[Dataset entries]
---------------

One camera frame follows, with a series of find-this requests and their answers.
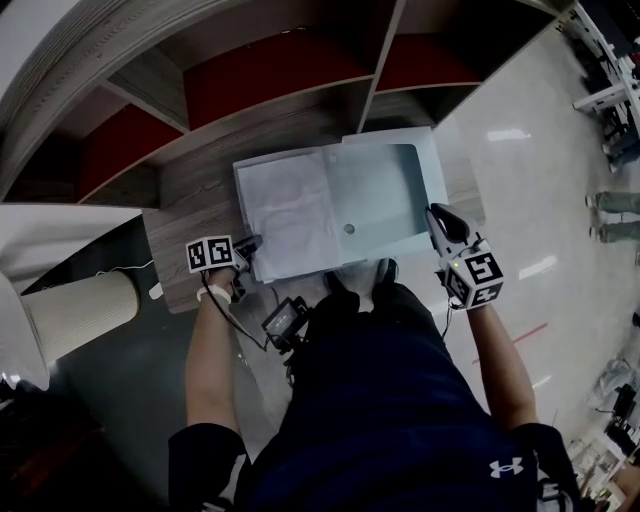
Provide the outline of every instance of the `white cylindrical stool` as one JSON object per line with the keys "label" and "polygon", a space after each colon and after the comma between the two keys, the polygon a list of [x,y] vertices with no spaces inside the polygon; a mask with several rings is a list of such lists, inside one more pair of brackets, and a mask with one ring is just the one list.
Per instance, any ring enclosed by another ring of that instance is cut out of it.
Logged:
{"label": "white cylindrical stool", "polygon": [[47,364],[115,329],[138,313],[131,280],[110,272],[20,297],[0,274],[0,372],[49,387]]}

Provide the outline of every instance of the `under armour logo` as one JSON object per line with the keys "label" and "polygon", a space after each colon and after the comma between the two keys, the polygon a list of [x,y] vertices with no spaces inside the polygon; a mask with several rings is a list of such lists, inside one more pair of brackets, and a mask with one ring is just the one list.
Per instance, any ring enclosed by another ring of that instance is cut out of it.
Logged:
{"label": "under armour logo", "polygon": [[506,466],[501,466],[500,461],[492,462],[491,464],[489,464],[489,467],[493,470],[491,472],[491,478],[500,478],[500,473],[506,473],[508,471],[513,471],[513,474],[517,475],[524,469],[520,465],[521,462],[521,457],[514,457],[513,462],[511,464],[507,464]]}

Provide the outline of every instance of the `shoe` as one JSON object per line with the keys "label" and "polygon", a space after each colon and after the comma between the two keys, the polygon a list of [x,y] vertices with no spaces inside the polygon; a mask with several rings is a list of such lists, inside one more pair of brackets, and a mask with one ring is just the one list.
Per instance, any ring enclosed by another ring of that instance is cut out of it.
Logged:
{"label": "shoe", "polygon": [[584,204],[587,205],[587,208],[598,208],[596,206],[596,196],[584,196]]}
{"label": "shoe", "polygon": [[600,230],[598,228],[594,228],[591,226],[589,228],[589,238],[595,240],[596,242],[602,242],[602,237],[600,236]]}
{"label": "shoe", "polygon": [[324,284],[331,293],[344,293],[347,290],[345,285],[342,284],[338,274],[335,272],[325,272],[324,273]]}
{"label": "shoe", "polygon": [[393,258],[385,258],[378,263],[376,283],[395,283],[398,279],[398,263]]}

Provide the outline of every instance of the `pants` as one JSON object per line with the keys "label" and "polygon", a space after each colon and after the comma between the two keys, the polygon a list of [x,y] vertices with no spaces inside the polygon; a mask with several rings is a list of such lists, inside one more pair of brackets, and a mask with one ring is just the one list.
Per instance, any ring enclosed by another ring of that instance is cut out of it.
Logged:
{"label": "pants", "polygon": [[[373,319],[397,323],[420,331],[444,348],[444,342],[433,322],[431,312],[406,286],[398,283],[379,283],[373,289],[372,298]],[[309,342],[317,342],[353,327],[359,317],[362,318],[362,315],[367,314],[358,315],[359,307],[359,295],[346,289],[322,299],[313,310],[309,322],[307,329]]]}
{"label": "pants", "polygon": [[[595,196],[596,208],[607,213],[636,213],[640,215],[640,194],[601,192]],[[605,243],[619,240],[640,241],[640,221],[604,224],[599,228],[600,240]]]}
{"label": "pants", "polygon": [[611,146],[611,163],[622,167],[640,158],[640,139],[635,128],[624,133]]}

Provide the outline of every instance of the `wooden tabletop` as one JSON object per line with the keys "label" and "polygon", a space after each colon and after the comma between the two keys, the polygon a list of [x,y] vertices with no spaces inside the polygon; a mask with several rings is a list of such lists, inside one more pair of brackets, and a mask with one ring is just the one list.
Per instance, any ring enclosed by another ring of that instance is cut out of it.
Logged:
{"label": "wooden tabletop", "polygon": [[[245,231],[233,162],[299,147],[340,142],[341,123],[324,108],[302,108],[265,119],[242,135],[229,135],[166,163],[160,171],[162,207],[144,213],[145,228],[164,298],[172,313],[196,309],[200,276],[189,274],[185,243]],[[480,224],[485,216],[471,161],[450,118],[434,131],[449,203]]]}

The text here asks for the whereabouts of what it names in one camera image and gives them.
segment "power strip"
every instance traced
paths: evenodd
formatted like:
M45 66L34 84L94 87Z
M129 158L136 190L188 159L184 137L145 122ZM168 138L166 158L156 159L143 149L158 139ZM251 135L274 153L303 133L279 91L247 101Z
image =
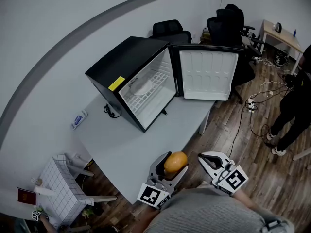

---------------

◆ Work item:
Print the records above exactly as they stand, but leave out the pictures.

◆ Completed task:
One camera frame follows, with a series of find-this requests and their answers.
Provide the outline of every instance of the `white cylindrical stool` as one JSON object per line with the keys "label" and "polygon", a space after each colon and after the comma between the two keys, the polygon a list of [x,y] vertices with no spaces inside the polygon; a mask with several rings is a list of such lists, inside one more pair of brackets, and a mask with one ring is just the one list.
Per instance, any ring enclosed by another ring of that instance is cut out of it.
Logged:
{"label": "white cylindrical stool", "polygon": [[47,364],[115,329],[138,313],[131,280],[110,272],[20,297],[0,274],[0,372],[49,387]]}

Provide the outline of every instance of the `under armour logo` as one JSON object per line with the keys "label" and "polygon", a space after each colon and after the comma between the two keys, the polygon a list of [x,y] vertices with no spaces inside the polygon; a mask with several rings is a list of such lists, inside one more pair of brackets, and a mask with one ring is just the one list.
Per instance, any ring enclosed by another ring of that instance is cut out of it.
Logged:
{"label": "under armour logo", "polygon": [[506,466],[501,466],[500,461],[492,462],[491,464],[489,464],[489,467],[493,470],[491,472],[491,478],[500,478],[500,473],[506,473],[508,471],[513,471],[513,474],[517,475],[524,469],[520,465],[521,462],[521,457],[514,457],[513,462],[511,464],[507,464]]}

Provide the outline of every instance of the `shoe` as one JSON object per line with the keys "label" and "polygon", a space after each colon and after the comma between the two keys, the polygon a list of [x,y] vertices with no spaces inside the polygon; a mask with several rings is a list of such lists, inside one more pair of brackets, and a mask with one ring is just the one list.
Per instance, any ring enclosed by another ring of that instance is cut out of it.
Logged:
{"label": "shoe", "polygon": [[584,204],[587,205],[587,208],[598,208],[596,206],[596,196],[584,196]]}
{"label": "shoe", "polygon": [[600,230],[598,228],[594,228],[591,226],[589,228],[589,238],[595,240],[596,242],[602,242],[602,237],[600,236]]}
{"label": "shoe", "polygon": [[324,284],[331,293],[344,293],[347,290],[345,285],[342,284],[338,274],[335,272],[325,272],[324,273]]}
{"label": "shoe", "polygon": [[393,258],[385,258],[378,263],[376,283],[395,283],[398,279],[398,263]]}

Provide the outline of every instance of the `pants` as one JSON object per line with the keys "label" and "polygon", a space after each colon and after the comma between the two keys, the polygon a list of [x,y] vertices with no spaces inside the polygon; a mask with several rings is a list of such lists, inside one more pair of brackets, and a mask with one ring is just the one list.
Per instance, any ring enclosed by another ring of that instance is cut out of it.
Logged:
{"label": "pants", "polygon": [[[373,319],[397,323],[420,331],[444,348],[444,342],[433,322],[431,312],[406,286],[398,283],[379,283],[373,289],[372,298]],[[309,342],[317,342],[353,327],[359,317],[362,318],[362,315],[367,314],[358,315],[359,307],[359,295],[346,289],[322,299],[313,310],[309,322],[307,329]]]}
{"label": "pants", "polygon": [[[595,196],[596,208],[607,213],[636,213],[640,215],[640,194],[601,192]],[[605,243],[619,240],[640,241],[640,221],[604,224],[599,228],[600,240]]]}
{"label": "pants", "polygon": [[611,146],[611,163],[622,167],[640,158],[640,139],[635,128],[624,133]]}

Provide the outline of every instance of the `wooden tabletop` as one JSON object per line with the keys "label" and "polygon", a space after each colon and after the comma between the two keys, the polygon a list of [x,y] vertices with no spaces inside the polygon; a mask with several rings is a list of such lists, inside one more pair of brackets, and a mask with one ring is just the one list.
Per instance, any ring enclosed by another ring of that instance is cut out of it.
Logged:
{"label": "wooden tabletop", "polygon": [[[245,231],[233,162],[299,147],[340,142],[341,123],[324,108],[302,108],[265,119],[242,135],[229,135],[166,163],[160,171],[162,207],[144,213],[145,228],[164,298],[172,313],[196,309],[200,276],[189,274],[185,243]],[[480,224],[485,216],[471,161],[450,118],[434,131],[449,203]]]}

The text here asks for the whereabouts of what it names in one camera image and gives them.
segment "power strip"
every instance traced
paths: evenodd
formatted like:
M45 66L34 84L94 87Z
M129 158L136 190L188 159L184 137L145 122ZM168 138L166 158L156 159L143 149L158 139ZM251 135L274 153L303 133L279 91L247 101Z
image =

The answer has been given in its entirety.